Algorithm 1: Delay-Aware Secure MDS Coded Caching Algorithm

 1: Input\(\mathcal{C P}, \mathcal{C R}, \mathbf{s}=\left[s_{1}, \cdots, s_{j}, \cdots, s_{J}\right], \mathbf{C}=\left[C_{1}, \cdots, C_{k}, \cdots, C_{K}\right];\)

 2: Initialization: \(\mathcal{Z}=\varnothing, \mathbf{V}=\left[V_{1}, \cdots, V_{k}, \cdots V_{K}\right]=\mathbf{0};\)

 3: while \(C P_{k} \in \mathcal{C P}\) do

 4:  while \(F_{j} \in \mathcal{F} \) do

 5:   Calculate : \(z\left(q_{j}^{C P_{k}}\right)=\frac{\partial \hat{\eta}}{\partial q_{j}^{C P_{k}}}=\frac{1}{I} \sum_{i: C P_{k} \in C P^{l}} p_{j}\left(\frac{1}{R_{C R_{i}}^{CP_{k}}}-\frac{1}{R_{C R_{i}}^{B S}}\right) s_{j};\)

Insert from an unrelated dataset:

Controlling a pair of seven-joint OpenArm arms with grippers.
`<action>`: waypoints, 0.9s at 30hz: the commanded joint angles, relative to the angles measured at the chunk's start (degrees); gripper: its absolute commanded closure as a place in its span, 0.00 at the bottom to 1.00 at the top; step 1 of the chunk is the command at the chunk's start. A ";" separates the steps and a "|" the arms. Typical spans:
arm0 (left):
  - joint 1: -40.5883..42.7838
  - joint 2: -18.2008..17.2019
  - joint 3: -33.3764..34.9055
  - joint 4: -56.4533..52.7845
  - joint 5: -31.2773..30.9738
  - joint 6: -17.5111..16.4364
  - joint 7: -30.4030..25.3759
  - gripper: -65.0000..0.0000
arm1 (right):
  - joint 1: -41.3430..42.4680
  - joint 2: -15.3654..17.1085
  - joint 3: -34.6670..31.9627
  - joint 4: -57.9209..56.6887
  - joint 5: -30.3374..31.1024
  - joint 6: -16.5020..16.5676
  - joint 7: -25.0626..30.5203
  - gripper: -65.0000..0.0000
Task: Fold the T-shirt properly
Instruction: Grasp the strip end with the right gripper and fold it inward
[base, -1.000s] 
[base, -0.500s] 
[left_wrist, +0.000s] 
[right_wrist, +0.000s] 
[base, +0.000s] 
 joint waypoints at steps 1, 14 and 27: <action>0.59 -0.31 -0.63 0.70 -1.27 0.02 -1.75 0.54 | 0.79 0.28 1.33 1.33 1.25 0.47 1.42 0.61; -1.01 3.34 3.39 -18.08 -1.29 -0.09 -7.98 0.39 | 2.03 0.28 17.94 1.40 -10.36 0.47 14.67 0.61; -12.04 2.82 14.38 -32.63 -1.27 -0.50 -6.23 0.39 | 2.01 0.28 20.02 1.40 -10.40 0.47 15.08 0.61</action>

 6:   \(\mathcal{Z}=\mathcal{Z} \cup\left\{z\left(q_{j}^{C P_{k}}\right)\right\};\)

 7:  end while

 8: end while

 9: while \(\mathcal{Z} \neq \varnothing\) do

 10:  Search for the smallest \(\hat{z}\left(q_{j}^{C P_{k}}\right)\) in \(\mathcal{Z}\) ;

 11:  if \(\hat{z}\left(q_{j}^{C P_{k}}\right)<0\) and \(C_{k}-V_{k}>0\)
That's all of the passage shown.